Anche Marcia Lucas lavorava nel mondo del cinema, come montatrice, spesso al fianco di suo marito: per il montaggio di American Graffiti, diretto nel 1973 proprio da George Lucas, conquistò una nomination all'Oscar, riuscendo poi a far sua la statuetta nel 1978, per il montaggio dell'Episodio IV di Star Wars, Una nuova speranza (leggi qui la nostra recensione).
Pixar, oggi di proprietà della Disney, è diventato negli anni un colosso dell'animazione, pubblicando capolavori come la saga di Toy Story, Wall-E, Coco, Cars, Monsters & Co.

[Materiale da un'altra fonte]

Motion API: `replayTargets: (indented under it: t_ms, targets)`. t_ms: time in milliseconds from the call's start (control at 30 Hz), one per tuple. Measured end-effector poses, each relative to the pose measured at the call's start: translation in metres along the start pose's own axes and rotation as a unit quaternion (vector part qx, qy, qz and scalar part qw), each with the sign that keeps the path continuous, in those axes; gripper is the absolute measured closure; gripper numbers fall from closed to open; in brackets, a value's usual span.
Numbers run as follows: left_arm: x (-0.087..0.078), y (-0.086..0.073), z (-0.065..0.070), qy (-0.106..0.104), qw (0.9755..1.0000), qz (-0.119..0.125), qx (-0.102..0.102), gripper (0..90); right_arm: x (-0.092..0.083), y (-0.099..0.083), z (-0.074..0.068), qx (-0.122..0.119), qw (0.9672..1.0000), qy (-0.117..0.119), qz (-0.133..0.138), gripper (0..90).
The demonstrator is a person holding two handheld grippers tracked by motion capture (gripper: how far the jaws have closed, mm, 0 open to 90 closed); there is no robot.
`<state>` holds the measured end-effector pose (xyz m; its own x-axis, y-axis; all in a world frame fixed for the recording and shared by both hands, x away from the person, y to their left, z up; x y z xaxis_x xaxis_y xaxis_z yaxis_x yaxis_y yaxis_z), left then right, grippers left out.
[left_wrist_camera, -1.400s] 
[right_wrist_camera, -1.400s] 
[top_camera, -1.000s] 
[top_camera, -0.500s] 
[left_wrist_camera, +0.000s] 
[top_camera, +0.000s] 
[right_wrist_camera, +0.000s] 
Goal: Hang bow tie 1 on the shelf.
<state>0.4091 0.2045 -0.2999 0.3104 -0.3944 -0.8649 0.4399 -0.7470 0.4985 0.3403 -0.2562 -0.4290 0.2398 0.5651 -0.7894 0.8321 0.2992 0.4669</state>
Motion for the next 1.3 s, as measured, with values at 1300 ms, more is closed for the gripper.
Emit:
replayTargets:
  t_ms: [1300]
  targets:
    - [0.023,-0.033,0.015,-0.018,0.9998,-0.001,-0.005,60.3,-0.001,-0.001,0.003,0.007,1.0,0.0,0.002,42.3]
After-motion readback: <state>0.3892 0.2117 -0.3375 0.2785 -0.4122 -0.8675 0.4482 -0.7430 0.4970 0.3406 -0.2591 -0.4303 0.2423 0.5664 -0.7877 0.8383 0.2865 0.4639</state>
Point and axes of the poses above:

Il prossimo film in uscita è Onward, che punta a un debutto da 100 milioni di dollari a dispetto dell'emergenza Coronavirus che sta tenendo moltissimi spettatori lontani dai cinema. Il film racconterà la storia di due fratelli orchi (doppiati nella versione italiana da Tom Holland e Chris Pratt), che intraprendono un viaggio alla ricerca della magia che sembra perduta.
L'uscita italiana di Onward, inizialmente prevista per il 5 marzo, è stata posticipata al 16 aprile proprio a causa del virus. I film della Pixar saranno poi visibili sulla nuova piattaforma streaming Disney+, attiva in Italia dal prossimo 24 marzo.